#### Activity
Without the pictures, print the lines running from the beginning of the material to the line containing "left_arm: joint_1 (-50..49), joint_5", both ends included.

#### Information provided
++++++++++

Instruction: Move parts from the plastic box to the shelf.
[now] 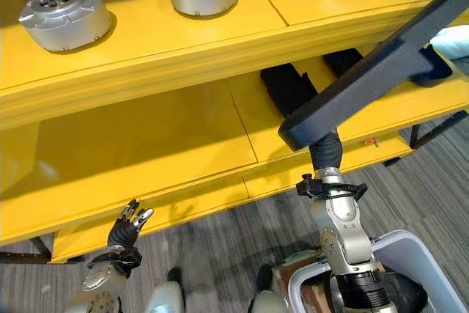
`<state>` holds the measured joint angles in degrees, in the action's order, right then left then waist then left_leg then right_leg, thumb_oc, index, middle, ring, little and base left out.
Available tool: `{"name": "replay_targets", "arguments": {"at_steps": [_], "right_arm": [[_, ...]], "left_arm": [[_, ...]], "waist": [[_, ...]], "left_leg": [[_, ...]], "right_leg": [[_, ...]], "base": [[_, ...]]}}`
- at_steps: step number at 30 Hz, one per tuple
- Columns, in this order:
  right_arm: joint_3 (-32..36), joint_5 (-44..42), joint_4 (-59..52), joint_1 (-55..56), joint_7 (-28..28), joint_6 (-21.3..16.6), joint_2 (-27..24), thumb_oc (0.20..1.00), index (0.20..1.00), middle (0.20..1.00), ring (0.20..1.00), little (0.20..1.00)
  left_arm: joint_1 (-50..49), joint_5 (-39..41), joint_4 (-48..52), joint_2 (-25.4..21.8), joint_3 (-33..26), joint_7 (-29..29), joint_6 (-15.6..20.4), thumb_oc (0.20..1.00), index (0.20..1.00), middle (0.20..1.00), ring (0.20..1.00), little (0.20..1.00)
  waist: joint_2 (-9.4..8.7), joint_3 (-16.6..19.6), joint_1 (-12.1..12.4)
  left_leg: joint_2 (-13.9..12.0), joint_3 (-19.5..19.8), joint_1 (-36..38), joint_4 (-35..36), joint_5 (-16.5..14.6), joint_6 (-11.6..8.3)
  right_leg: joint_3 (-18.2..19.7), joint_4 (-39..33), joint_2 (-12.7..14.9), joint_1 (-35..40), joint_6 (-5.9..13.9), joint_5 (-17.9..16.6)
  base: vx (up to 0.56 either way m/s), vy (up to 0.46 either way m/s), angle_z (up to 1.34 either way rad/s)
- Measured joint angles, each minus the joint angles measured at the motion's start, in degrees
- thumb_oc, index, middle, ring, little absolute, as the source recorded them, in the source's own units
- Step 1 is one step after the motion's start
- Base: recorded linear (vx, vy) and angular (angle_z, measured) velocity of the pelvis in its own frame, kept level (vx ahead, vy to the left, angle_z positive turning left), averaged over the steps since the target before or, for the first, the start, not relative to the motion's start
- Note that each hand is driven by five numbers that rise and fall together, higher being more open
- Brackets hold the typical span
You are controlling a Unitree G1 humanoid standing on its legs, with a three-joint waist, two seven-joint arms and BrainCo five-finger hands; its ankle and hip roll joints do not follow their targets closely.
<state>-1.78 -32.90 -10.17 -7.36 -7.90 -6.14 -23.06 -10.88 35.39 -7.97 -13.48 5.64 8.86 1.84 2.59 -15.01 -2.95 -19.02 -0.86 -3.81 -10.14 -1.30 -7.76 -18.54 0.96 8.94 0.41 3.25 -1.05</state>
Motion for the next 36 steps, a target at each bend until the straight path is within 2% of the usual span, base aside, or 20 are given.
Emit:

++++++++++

#### Response box
Instruction: Move parts from the plastic box to the shelf.
[now] 
`<state>` holds the measured joint angles in degrees, in the action's order, right then left then waist then left_leg then right_leg, thumb_oc, index, middle, ring, little and base left out.
Available tool: `{"name": "replay_targets", "arguments": {"at_steps": [_], "right_arm": [[_, ...]], "left_arm": [[_, ...]], "waist": [[_, ...]], "left_leg": [[_, ...]], "right_leg": [[_, ...]], "base": [[_, ...]]}}`
- at_steps: step number at 30 Hz, one per tuple
- Columns, in this order:
  right_arm: joint_3 (-32..36), joint_5 (-44..42), joint_4 (-59..52), joint_1 (-55..56), joint_7 (-28..28), joint_6 (-21.3..16.6), joint_2 (-27..24), thumb_oc (0.20..1.00), index (0.20..1.00), middle (0.20..1.00), ring (0.20..1.00), little (0.20..1.00)
  left_arm: joint_1 (-50..49), joint_5 (-39..41), joint_4 (-48..52), joint_2 (-25.4..21.8), joint_3 (-33..26), joint_7 (-29..29), joint_6 (-15.6..20.4), thumb_oc (0.20..1.00), index (0.20..1.00), middle (0.20..1.00), ring (0.20..1.00), little (0.20..1.00)

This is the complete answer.